▶ [Problem description] If a line of the records contains the string "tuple", copy it out.

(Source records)
..............................

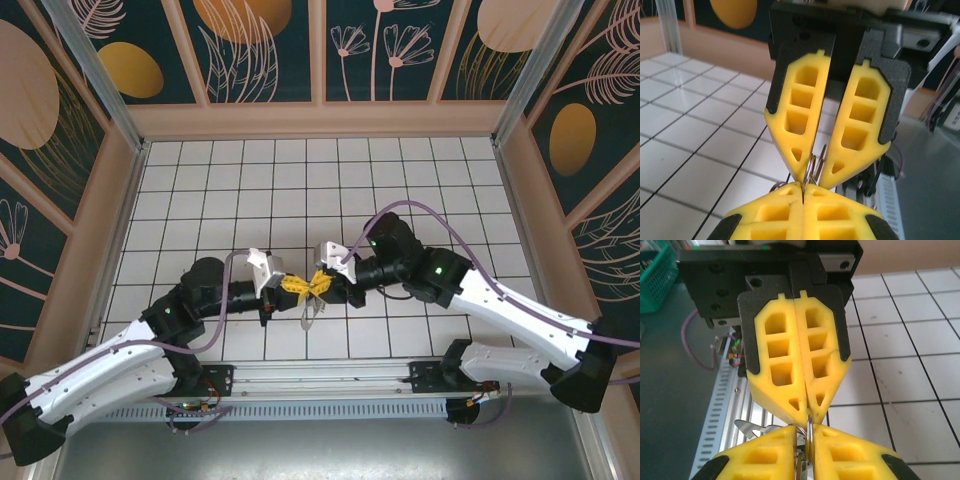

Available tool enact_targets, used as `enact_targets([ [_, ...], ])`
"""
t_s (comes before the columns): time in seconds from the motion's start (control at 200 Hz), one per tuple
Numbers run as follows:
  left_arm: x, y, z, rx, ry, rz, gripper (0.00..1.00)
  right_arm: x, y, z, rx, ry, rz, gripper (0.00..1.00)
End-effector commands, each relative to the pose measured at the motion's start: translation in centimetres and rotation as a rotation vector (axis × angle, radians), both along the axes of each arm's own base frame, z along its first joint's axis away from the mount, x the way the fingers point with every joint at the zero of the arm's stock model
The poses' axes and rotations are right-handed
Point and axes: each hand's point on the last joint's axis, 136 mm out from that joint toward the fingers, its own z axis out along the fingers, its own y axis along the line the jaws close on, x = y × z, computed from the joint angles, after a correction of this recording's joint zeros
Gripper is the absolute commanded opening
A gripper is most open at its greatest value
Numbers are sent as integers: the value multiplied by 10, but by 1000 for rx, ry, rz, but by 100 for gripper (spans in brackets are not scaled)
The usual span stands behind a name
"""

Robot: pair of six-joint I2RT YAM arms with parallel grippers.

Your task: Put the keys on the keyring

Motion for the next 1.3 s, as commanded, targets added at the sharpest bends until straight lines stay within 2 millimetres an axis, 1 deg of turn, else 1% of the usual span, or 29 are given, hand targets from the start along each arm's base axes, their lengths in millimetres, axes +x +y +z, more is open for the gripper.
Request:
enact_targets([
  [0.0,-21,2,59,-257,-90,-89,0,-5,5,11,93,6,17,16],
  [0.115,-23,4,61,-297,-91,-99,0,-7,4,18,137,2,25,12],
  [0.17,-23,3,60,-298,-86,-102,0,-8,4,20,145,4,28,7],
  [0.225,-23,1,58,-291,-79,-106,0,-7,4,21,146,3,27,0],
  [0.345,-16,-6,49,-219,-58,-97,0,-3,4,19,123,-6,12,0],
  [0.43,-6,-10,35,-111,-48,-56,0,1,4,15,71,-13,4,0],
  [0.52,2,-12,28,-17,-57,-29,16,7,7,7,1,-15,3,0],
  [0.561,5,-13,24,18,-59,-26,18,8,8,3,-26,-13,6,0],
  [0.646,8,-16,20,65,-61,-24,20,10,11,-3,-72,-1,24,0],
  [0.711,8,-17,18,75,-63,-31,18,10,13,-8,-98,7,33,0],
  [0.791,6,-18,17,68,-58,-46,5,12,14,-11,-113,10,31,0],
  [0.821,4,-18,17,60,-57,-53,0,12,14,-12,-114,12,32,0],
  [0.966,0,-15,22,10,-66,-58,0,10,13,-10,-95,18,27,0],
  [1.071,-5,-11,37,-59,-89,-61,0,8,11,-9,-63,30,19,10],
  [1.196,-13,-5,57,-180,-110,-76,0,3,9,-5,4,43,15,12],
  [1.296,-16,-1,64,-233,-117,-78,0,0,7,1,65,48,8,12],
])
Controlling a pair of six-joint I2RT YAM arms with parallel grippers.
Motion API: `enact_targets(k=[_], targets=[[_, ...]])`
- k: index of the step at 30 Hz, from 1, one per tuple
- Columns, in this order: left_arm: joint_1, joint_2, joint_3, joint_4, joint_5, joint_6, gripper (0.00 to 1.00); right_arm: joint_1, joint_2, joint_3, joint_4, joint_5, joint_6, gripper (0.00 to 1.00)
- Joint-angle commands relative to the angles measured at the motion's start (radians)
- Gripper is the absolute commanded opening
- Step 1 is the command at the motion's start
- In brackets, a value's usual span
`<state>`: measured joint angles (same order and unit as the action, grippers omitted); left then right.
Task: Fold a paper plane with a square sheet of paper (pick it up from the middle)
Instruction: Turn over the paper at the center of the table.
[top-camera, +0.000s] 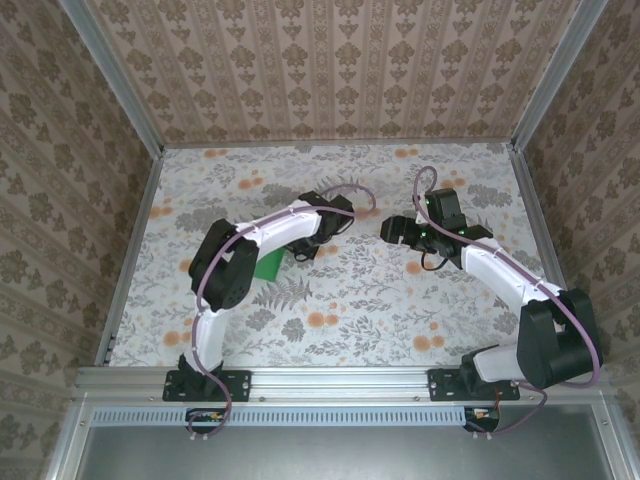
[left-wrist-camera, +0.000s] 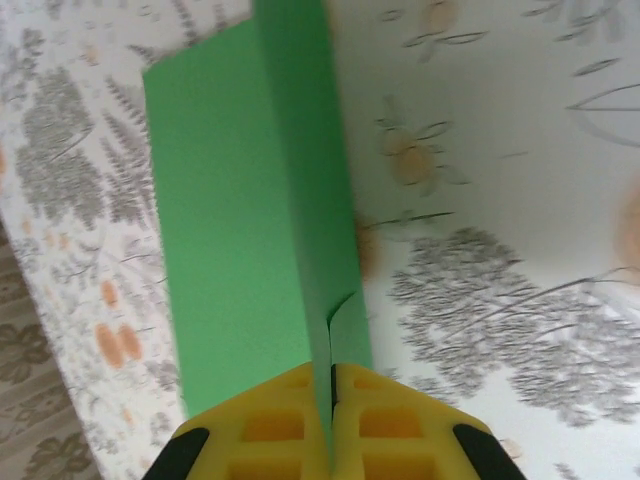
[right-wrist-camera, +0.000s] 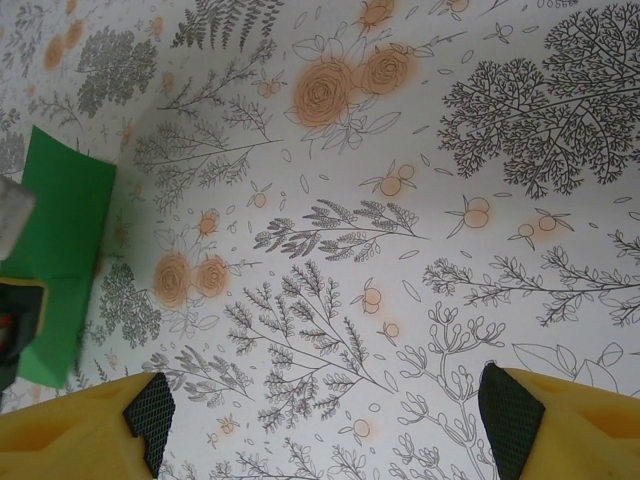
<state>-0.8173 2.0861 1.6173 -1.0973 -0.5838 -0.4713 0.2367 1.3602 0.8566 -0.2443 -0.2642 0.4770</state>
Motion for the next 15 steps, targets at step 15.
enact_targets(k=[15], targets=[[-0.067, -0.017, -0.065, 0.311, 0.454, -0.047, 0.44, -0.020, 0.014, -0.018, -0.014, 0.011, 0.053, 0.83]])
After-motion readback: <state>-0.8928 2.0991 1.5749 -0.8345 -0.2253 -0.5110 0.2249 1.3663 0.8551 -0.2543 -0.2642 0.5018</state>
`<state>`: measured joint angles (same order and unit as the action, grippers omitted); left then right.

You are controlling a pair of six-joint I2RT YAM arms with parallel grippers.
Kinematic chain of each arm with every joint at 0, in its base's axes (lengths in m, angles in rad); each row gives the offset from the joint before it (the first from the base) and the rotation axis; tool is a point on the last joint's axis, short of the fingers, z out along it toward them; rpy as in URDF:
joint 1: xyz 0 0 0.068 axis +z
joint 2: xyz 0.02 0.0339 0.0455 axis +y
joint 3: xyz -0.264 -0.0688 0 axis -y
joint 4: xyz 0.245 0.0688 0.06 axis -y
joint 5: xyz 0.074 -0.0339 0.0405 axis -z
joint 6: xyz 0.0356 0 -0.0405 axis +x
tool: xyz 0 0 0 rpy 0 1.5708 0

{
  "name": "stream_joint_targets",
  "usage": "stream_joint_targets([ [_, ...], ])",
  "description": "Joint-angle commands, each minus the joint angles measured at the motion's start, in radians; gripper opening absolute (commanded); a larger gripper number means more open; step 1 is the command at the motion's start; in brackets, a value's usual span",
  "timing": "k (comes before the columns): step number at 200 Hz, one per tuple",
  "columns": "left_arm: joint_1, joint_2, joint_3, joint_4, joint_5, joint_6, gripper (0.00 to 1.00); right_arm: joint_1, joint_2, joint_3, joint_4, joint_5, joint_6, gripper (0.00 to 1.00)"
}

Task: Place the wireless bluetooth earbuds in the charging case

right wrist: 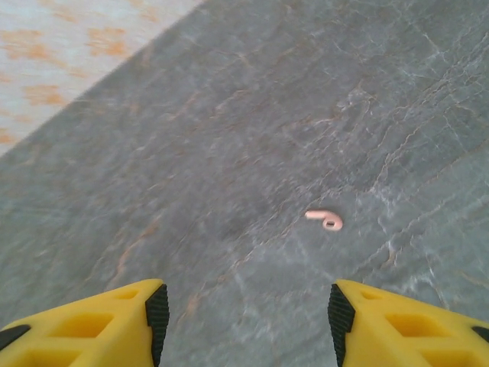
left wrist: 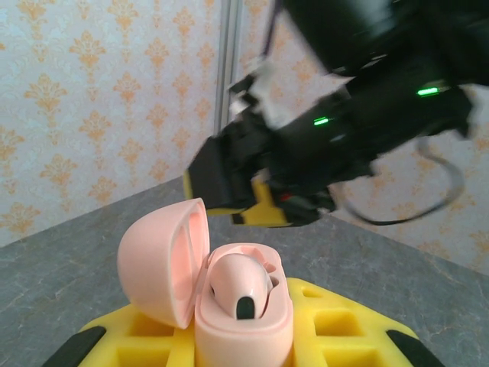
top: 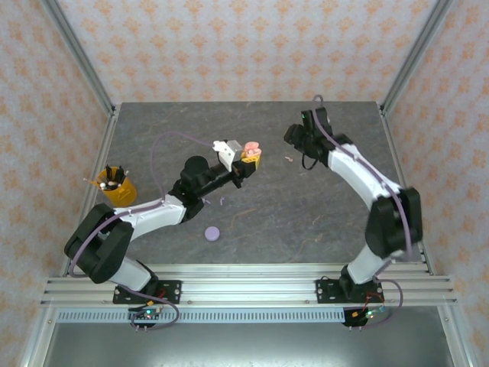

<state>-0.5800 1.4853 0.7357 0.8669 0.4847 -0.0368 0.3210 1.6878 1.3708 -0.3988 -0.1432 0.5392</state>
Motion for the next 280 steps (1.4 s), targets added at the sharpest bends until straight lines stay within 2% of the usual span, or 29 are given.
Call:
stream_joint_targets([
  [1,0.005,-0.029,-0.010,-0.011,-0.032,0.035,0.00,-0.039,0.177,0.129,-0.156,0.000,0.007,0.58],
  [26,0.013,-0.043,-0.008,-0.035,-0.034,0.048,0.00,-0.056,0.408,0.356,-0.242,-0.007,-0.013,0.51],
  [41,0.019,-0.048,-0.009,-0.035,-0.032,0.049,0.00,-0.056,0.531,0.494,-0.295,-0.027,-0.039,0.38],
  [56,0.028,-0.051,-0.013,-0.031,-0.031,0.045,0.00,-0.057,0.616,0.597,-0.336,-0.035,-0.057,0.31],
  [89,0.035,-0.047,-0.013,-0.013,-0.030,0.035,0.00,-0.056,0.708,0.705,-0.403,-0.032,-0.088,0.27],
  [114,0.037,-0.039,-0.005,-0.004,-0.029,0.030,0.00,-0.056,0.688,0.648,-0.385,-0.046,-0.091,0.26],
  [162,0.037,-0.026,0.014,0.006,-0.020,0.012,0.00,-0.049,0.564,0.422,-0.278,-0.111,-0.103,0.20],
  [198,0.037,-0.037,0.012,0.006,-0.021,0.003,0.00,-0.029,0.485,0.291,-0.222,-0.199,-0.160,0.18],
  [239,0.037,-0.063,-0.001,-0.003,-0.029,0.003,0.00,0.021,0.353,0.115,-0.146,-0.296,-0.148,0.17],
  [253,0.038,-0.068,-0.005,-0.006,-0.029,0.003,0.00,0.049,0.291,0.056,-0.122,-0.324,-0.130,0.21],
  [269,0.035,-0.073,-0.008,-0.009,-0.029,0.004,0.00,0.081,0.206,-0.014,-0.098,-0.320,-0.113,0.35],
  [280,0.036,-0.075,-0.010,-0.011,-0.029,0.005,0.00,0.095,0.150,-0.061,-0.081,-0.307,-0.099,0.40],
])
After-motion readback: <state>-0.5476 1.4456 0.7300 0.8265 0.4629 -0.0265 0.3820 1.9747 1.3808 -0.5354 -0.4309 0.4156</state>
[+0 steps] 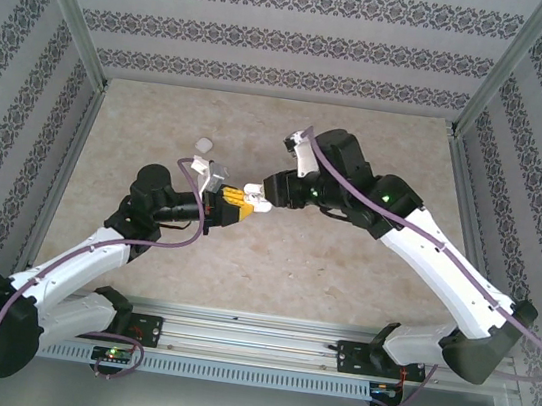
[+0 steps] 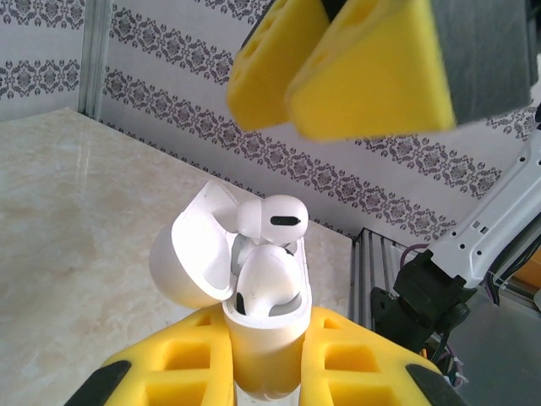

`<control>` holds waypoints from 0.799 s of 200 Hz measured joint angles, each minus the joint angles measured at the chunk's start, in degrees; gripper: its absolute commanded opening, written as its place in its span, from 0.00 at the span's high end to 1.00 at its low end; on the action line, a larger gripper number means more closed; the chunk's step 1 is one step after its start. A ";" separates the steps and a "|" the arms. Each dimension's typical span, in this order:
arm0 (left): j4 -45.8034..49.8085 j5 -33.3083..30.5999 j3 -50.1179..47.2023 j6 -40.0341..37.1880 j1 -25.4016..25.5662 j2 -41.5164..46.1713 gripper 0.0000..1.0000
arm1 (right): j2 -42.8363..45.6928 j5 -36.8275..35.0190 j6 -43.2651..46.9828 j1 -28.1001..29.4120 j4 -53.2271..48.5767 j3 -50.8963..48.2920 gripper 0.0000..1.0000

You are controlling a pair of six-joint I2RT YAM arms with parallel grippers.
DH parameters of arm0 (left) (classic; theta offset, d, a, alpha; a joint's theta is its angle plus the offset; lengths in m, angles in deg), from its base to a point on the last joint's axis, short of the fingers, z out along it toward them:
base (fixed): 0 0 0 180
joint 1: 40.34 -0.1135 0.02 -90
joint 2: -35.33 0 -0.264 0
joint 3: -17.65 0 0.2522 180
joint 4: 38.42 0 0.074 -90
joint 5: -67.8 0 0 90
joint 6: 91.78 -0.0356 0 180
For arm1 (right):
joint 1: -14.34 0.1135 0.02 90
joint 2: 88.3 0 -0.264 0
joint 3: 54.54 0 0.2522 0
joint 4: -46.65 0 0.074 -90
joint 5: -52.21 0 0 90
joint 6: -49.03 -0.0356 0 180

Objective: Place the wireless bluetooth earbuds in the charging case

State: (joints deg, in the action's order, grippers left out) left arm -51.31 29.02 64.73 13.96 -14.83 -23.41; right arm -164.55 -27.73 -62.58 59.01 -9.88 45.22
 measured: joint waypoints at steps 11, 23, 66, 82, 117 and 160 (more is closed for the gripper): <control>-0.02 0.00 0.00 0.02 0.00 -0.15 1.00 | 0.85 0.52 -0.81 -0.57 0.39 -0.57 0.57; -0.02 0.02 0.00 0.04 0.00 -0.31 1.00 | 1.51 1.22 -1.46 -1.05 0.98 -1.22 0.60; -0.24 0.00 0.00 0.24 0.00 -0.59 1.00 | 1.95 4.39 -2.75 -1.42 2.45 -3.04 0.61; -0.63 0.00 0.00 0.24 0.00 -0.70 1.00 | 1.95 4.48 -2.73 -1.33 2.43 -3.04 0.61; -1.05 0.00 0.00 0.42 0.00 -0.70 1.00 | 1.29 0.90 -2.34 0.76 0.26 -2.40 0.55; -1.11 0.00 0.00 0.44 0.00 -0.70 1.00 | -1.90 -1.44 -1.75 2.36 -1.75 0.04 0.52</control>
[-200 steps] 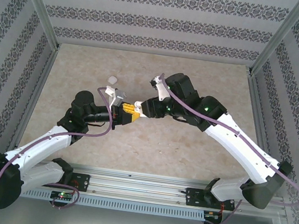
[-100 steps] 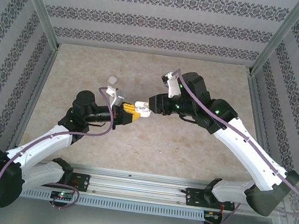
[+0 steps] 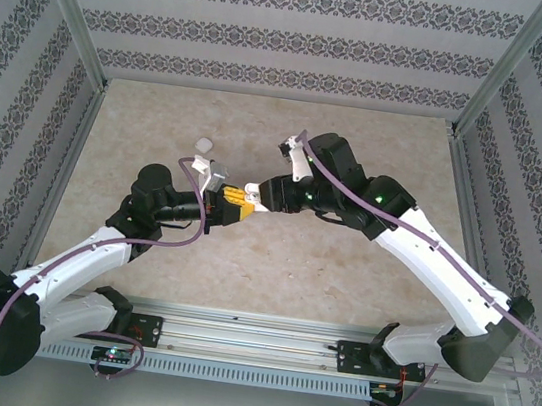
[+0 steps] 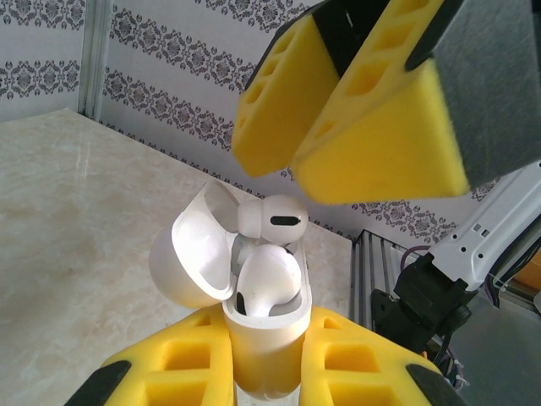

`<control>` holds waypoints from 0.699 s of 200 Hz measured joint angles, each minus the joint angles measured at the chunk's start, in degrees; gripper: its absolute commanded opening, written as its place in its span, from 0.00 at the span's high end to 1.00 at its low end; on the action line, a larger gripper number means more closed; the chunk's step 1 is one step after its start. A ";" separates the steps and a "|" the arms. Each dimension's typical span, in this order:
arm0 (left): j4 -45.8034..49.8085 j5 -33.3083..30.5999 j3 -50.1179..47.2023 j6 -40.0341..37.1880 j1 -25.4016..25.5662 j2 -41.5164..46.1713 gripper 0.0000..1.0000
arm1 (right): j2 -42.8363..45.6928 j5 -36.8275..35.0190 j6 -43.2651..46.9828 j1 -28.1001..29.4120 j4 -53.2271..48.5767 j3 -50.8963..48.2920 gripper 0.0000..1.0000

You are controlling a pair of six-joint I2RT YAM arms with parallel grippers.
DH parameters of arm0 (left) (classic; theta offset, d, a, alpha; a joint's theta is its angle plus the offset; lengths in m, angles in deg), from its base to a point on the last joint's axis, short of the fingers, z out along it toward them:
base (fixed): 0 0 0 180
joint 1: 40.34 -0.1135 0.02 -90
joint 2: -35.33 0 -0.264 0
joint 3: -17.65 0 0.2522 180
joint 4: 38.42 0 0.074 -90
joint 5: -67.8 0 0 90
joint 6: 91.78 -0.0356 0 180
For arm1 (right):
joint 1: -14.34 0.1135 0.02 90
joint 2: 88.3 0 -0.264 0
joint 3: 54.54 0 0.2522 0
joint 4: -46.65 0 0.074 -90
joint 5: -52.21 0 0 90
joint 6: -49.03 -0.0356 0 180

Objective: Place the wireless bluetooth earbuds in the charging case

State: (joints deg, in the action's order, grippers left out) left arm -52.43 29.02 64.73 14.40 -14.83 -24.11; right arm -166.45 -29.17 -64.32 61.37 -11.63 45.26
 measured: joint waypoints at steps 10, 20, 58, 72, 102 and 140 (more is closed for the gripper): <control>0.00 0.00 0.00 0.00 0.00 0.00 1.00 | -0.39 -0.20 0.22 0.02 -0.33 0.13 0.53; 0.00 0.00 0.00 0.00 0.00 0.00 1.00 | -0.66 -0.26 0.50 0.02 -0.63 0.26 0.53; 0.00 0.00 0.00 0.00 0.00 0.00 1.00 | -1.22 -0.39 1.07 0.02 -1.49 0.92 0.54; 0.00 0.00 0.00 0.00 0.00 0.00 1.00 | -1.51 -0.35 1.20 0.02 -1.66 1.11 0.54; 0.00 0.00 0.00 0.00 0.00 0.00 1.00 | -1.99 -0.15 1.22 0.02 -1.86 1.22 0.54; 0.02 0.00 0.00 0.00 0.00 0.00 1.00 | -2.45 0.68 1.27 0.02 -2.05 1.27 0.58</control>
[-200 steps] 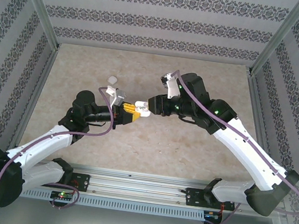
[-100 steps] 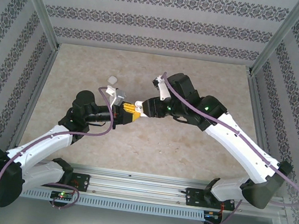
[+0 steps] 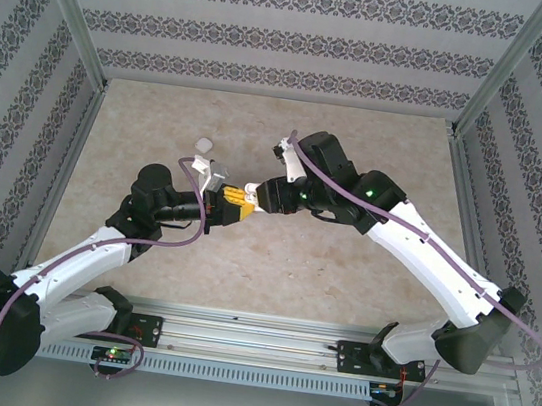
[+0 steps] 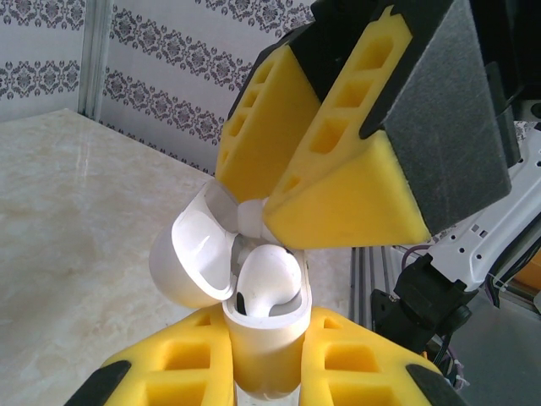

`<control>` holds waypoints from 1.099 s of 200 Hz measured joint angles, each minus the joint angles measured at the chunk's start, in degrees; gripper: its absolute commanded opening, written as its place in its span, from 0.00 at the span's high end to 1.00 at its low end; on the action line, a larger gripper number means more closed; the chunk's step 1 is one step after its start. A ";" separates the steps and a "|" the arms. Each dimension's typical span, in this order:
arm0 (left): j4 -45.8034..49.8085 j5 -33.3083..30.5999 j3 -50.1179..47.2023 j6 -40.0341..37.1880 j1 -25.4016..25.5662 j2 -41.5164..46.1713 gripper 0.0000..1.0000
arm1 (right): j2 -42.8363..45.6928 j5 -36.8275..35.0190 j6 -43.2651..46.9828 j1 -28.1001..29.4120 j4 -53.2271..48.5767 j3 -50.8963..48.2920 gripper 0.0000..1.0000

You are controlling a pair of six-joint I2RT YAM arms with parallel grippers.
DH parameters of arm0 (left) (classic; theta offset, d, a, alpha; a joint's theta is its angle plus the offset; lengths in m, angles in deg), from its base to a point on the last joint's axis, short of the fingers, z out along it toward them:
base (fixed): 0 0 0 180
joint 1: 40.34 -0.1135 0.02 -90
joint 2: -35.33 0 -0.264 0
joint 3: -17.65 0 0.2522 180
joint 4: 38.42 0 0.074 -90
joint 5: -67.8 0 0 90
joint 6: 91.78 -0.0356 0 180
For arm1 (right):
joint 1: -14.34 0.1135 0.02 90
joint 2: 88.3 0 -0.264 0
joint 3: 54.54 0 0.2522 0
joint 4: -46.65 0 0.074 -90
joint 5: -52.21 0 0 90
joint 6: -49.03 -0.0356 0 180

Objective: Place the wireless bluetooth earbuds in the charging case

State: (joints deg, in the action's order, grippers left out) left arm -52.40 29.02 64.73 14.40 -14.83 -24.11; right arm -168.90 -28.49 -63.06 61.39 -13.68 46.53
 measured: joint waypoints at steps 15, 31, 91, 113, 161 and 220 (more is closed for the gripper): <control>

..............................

▶ [Answer space]
t_s (comes before the columns): time in seconds from the motion's start (control at 200 Hz), one per tuple
- k: index of the step at 30 Hz, from 1, one per tuple
  "timing": "k (comes before the columns): step number at 200 Hz, one per tuple",

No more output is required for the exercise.